What you should do - A verbatim printing of the entries that follow is needed; pictures must not appear in it.

Material provided -
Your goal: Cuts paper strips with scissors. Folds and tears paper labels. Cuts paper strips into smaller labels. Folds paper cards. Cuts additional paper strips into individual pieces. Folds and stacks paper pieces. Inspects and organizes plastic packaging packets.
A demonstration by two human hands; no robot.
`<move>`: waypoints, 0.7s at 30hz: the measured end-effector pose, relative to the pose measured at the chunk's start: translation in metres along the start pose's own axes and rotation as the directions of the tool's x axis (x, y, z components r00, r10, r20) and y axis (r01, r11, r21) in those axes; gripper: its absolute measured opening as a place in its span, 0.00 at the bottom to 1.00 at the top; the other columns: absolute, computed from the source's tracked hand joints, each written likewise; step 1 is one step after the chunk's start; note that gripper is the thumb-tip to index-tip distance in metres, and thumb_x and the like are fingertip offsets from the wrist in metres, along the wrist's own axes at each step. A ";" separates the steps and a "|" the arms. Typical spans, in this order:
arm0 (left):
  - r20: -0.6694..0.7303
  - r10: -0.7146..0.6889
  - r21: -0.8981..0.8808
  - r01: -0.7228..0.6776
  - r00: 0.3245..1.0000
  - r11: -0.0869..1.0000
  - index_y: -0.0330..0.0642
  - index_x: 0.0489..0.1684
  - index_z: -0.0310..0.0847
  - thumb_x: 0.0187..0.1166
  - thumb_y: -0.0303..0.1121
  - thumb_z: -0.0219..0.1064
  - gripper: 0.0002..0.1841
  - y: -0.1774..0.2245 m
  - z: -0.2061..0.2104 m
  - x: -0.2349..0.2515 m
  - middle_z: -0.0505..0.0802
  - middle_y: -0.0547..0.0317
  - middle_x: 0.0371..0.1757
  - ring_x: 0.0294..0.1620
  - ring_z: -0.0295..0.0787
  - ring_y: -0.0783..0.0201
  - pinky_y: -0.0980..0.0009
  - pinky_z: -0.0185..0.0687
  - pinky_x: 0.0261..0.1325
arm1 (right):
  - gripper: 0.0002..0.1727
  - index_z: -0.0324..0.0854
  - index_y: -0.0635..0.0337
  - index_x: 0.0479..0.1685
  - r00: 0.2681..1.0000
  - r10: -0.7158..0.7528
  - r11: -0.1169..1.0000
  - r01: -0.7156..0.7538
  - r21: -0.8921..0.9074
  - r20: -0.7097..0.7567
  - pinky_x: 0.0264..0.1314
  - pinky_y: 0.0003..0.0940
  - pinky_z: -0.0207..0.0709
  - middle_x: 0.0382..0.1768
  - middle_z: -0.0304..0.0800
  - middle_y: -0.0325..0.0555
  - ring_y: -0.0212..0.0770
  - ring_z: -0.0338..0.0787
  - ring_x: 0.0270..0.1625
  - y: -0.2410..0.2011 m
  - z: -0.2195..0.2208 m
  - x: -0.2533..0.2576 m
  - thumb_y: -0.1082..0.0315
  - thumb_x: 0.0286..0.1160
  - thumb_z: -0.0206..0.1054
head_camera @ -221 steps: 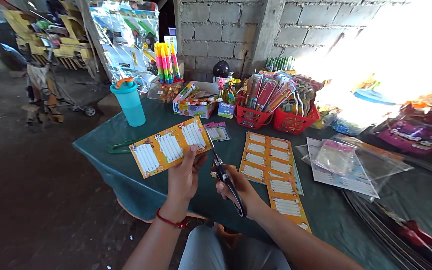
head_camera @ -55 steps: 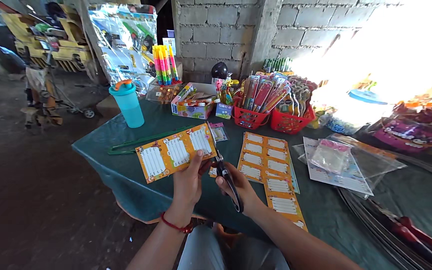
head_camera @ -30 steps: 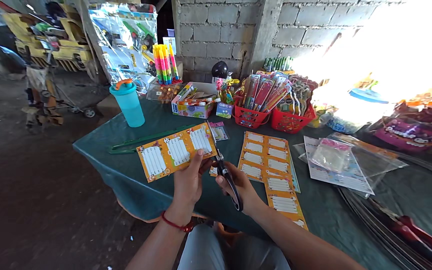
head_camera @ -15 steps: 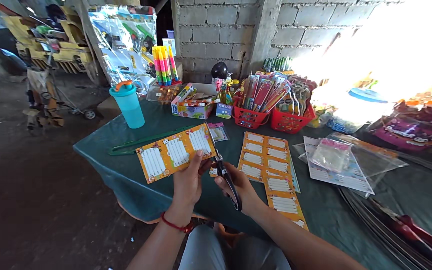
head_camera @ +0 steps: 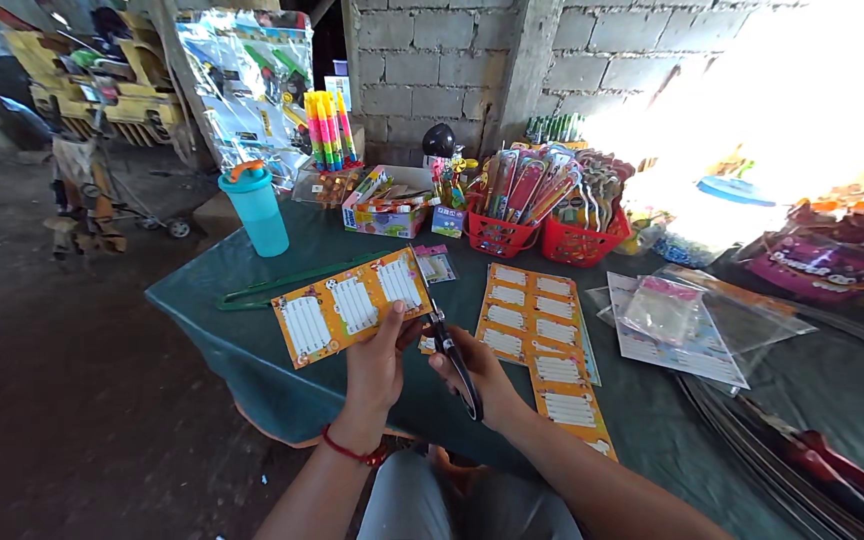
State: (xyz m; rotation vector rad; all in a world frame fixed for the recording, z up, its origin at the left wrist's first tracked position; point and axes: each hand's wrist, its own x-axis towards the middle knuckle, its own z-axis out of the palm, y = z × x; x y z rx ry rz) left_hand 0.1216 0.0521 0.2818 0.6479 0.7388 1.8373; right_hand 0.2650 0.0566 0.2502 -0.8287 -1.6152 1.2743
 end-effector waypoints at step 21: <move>-0.021 -0.029 0.039 0.030 0.999 0.999 0.30 0.55 0.74 0.84 0.18 0.60 0.08 -0.007 -0.002 -0.006 0.96 0.51 0.40 0.37 0.97 0.61 0.68 0.95 0.47 | 0.29 0.73 0.66 0.68 1.000 -0.012 1.000 0.012 0.008 -0.020 0.29 0.13 0.73 0.30 0.78 0.25 0.17 0.76 0.25 0.001 -0.002 0.002 0.55 0.77 0.69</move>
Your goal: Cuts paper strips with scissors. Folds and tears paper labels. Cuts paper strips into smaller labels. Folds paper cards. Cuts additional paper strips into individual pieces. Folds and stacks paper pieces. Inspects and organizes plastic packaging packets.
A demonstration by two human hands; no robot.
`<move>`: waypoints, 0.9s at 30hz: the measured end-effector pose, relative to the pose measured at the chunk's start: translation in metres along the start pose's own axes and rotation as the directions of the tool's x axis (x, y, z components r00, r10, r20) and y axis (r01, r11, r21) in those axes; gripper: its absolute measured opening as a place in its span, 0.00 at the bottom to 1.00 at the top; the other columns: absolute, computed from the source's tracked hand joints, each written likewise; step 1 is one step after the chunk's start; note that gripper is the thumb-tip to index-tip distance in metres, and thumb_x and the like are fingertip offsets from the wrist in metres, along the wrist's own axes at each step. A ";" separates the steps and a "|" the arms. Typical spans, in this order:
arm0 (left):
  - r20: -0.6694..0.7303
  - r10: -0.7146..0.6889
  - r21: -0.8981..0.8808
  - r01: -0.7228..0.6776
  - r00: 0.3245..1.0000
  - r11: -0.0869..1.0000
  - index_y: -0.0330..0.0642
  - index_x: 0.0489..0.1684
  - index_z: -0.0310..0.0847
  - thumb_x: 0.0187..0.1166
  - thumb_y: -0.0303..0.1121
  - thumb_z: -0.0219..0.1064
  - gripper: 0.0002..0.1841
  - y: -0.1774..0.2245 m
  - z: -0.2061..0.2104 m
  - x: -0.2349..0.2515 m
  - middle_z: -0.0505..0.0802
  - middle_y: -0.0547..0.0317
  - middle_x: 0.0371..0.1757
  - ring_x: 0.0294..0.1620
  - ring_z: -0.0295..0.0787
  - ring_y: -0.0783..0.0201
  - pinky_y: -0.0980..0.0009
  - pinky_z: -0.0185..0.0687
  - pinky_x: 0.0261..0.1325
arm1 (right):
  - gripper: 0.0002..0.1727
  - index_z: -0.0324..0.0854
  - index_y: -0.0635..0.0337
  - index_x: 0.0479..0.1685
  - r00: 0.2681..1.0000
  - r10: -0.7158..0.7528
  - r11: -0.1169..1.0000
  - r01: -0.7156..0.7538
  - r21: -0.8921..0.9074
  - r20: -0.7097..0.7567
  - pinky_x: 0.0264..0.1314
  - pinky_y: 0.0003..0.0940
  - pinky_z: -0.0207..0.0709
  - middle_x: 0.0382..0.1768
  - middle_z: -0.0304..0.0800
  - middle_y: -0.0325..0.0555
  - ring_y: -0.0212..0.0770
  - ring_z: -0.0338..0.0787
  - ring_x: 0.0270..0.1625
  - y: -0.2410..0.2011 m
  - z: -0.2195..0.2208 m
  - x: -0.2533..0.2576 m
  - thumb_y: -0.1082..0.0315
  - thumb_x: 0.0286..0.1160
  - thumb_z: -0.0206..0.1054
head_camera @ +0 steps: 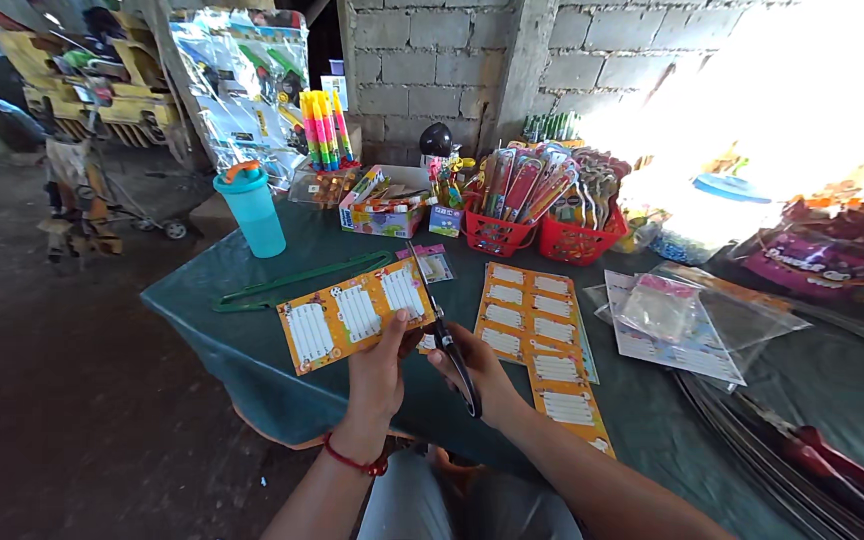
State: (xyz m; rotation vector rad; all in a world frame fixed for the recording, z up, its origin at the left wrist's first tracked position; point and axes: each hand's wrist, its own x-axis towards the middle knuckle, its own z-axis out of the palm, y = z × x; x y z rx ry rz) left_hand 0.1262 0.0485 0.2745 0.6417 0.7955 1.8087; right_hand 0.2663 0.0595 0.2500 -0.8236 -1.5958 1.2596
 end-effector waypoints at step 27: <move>-0.052 0.028 -0.019 -0.029 0.998 0.999 0.31 0.57 0.74 0.85 0.19 0.59 0.08 0.009 -0.001 0.009 0.96 0.51 0.41 0.38 0.98 0.61 0.69 0.95 0.46 | 0.40 0.68 0.66 0.74 0.993 0.034 0.999 -0.036 0.021 0.112 0.34 0.15 0.74 0.34 0.77 0.26 0.19 0.77 0.30 0.006 -0.001 0.002 0.42 0.73 0.69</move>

Exercise result -
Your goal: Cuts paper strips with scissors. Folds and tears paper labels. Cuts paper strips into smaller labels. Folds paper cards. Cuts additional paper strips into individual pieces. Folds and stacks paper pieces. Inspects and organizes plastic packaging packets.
A demonstration by two human hands; no robot.
`<move>`: waypoints, 0.7s at 30hz: the measured end-effector pose, relative to the pose measured at the chunk's start: translation in metres along the start pose's own axes and rotation as the directions of the tool's x axis (x, y, z components r00, r10, r20) and y axis (r01, r11, r21) in those axes; gripper: its absolute measured opening as a place in its span, 0.00 at the bottom to 1.00 at the top; the other columns: absolute, computed from the source's tracked hand joints, each written likewise; step 1 is one step after the chunk's start; note that gripper is the thumb-tip to index-tip distance in metres, and thumb_x and the like are fingertip offsets from the wrist in metres, along the wrist's own axes at each step. A ";" separates the steps and a "|" the arms. Typical spans, in this order:
arm0 (left):
  - r20: -0.6694..0.7303
  - r10: -0.7146..0.6889
  - r21: -0.8981..0.8808
  - r01: -0.7228..0.6776
  - r00: 0.3245..1.0000
  - r11: -0.0869..1.0000
  - index_y: -0.0330..0.0642
  - index_x: 0.0489..0.1684
  - index_z: -0.0310..0.0847
  - thumb_x: 0.0187..0.1166
  - thumb_y: -0.0303..0.1121
  - thumb_z: -0.0219..0.1064
  - gripper: 0.0002..0.1841
  - y: -0.1774..0.2245 m
  - z: -0.2061..0.2104 m
  - x: -0.2349..0.2515 m
  - middle_z: -0.0505..0.0802
  - middle_y: -0.0547..0.0317
  - middle_x: 0.0371..0.1757
  - ring_x: 0.0294..0.1620
  - ring_z: -0.0295..0.0787
  - ring_y: -0.0783..0.0201
  - pinky_y: -0.0980..0.0009
  - pinky_z: -0.0185..0.0687
  - pinky_x: 0.0261..0.1325
arm1 (right):
  - gripper: 0.0002..0.1727
  - index_z: -0.0324..0.0854
  - index_y: -0.0635..0.0337
  - index_x: 0.0479..0.1685
  - r00: 0.2681..1.0000
  - r10: -0.7158..0.7528
  - r11: -0.1169..1.0000
  - r01: -0.7156..0.7538
  - r21: -0.8921..0.9074
  - r20: -0.7097..0.7567
  - pinky_x: 0.0264..0.1314
  - pinky_y: 0.0003..0.0940
  - pinky_z: -0.0207..0.0709
  - middle_x: 0.0382..0.1768
  - middle_z: -0.0304..0.0800
  - middle_y: -0.0325..0.0555
  - ring_y: -0.0212..0.0770
  - ring_z: -0.0338..0.0787
  - ring_x: 0.0270..0.1625
  - y: -0.2410..0.2011 m
  - z: -0.2195..0.2208 m
  - x: -0.2533..0.2576 m
  - thumb_y: -0.1082..0.0315
  - thumb_x: 0.0286..0.1160
  - thumb_z: -0.0206..0.1054
head_camera @ -221 steps: 
head_camera @ -55 steps: 
head_camera @ -30 steps: 
head_camera @ -15 steps: 
head_camera @ +0 steps: 
State: (xyz m; rotation vector rad; all in a world frame fixed for the recording, z up, its origin at the left wrist's first tracked position; point and axes: each hand's wrist, its own x-axis towards the middle knuckle, its own z-axis out of the palm, y = z × x; x y z rx ry rz) left_hand 0.1216 0.0521 0.2818 0.6479 0.7388 1.8373; right_hand 0.2650 0.0566 0.2502 -0.8287 -1.6152 1.2743
 end-effector waypoints at step 21: <move>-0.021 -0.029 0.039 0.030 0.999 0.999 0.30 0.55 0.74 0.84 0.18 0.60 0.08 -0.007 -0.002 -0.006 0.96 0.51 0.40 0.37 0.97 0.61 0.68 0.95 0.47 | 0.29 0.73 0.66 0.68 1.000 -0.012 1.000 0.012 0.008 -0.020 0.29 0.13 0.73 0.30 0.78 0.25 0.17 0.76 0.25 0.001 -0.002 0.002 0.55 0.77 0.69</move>
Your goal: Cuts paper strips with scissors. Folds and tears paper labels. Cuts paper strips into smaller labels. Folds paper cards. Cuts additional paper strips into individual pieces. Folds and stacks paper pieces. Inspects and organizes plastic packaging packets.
A demonstration by two human hands; no robot.
`<move>`: waypoints, 0.9s at 30hz: the measured end-effector pose, relative to the pose measured at the chunk's start: translation in metres along the start pose's own axes and rotation as the directions of the tool's x axis (x, y, z components r00, r10, r20) and y axis (r01, r11, r21) in those axes; gripper: its absolute measured opening as a place in its span, 0.00 at the bottom to 1.00 at the top; the other columns: absolute, computed from the source's tracked hand joints, each written likewise; step 1 is one step after the chunk's start; note that gripper is the thumb-tip to index-tip distance in metres, and thumb_x and the like are fingertip offsets from the wrist in metres, along the wrist's own axes at each step. A ";" separates the steps and a "|" the arms. Typical spans, in this order:
arm0 (left):
  - r20: -0.6694..0.7303
  - r10: -0.7146..0.6889
  - r21: -0.8981..0.8808
  - r01: -0.7228..0.6776
  - r00: 0.3245..1.0000
  - r11: -0.0869..1.0000
  - index_y: -0.0330..0.0642
  - index_x: 0.0489..0.1684
  - index_z: -0.0310..0.0847
  - thumb_x: 0.0187..0.1166
  - thumb_y: -0.0303..0.1121
  - thumb_z: -0.0219..0.1064
  - gripper: 0.0002..0.1841
  - y: -0.1774..0.2245 m
  - z: -0.2061..0.2104 m
  - x: -0.2349..0.2515 m
  - middle_z: -0.0505..0.0802
  - middle_y: -0.0547..0.0317
  - middle_x: 0.0371..0.1757
  - ring_x: 0.0294..0.1620
  - ring_z: -0.0295..0.0787
  - ring_y: -0.0783..0.0201
  - pinky_y: -0.0980..0.0009
  - pinky_z: -0.0185..0.0687
  - pinky_x: 0.0261..0.1325
arm1 (right):
  - gripper: 0.0002..0.1727
  - index_z: -0.0324..0.0854
  - index_y: -0.0635..0.0337
  - index_x: 0.0479..0.1685
  - r00: 0.2681..1.0000
  - r10: -0.7158..0.7528
  - r11: -0.1169..1.0000
  - r01: -0.7156..0.7538
  - r21: -0.8921..0.9074
  - r20: -0.7097..0.7567
  - pinky_x: 0.0264..0.1314
  - pinky_y: 0.0003..0.0940
  - pinky_z: -0.0207..0.0709
  - middle_x: 0.0382..0.1768
  - middle_z: -0.0304..0.0800
  - middle_y: -0.0325..0.0555
  - ring_y: -0.0212..0.0770
  - ring_z: -0.0338..0.0787
  - ring_x: 0.0270..0.1625
  - y: -0.2410..0.2011 m
  - z: -0.2195..0.2208 m
  - x: -0.2533..0.2576 m
  - thumb_y: -0.1082..0.0315
  - thumb_x: 0.0286..0.1160
  - thumb_z: -0.0206..0.1054
head_camera @ +0 steps: 
State: (xyz m; rotation vector rad; all in a world frame fixed for the recording, z up, its origin at the left wrist's first tracked position; point and axes: each hand's wrist, its own x-axis towards the middle knuckle, its own z-axis out of the palm, y = z × x; x y z rx ry rz) left_hand 0.1262 0.0485 0.2745 0.6417 0.7955 1.8087; right_hand 0.2663 0.0595 0.2500 -0.8236 -1.5958 1.2596
 end-effector waypoints at step 27: <move>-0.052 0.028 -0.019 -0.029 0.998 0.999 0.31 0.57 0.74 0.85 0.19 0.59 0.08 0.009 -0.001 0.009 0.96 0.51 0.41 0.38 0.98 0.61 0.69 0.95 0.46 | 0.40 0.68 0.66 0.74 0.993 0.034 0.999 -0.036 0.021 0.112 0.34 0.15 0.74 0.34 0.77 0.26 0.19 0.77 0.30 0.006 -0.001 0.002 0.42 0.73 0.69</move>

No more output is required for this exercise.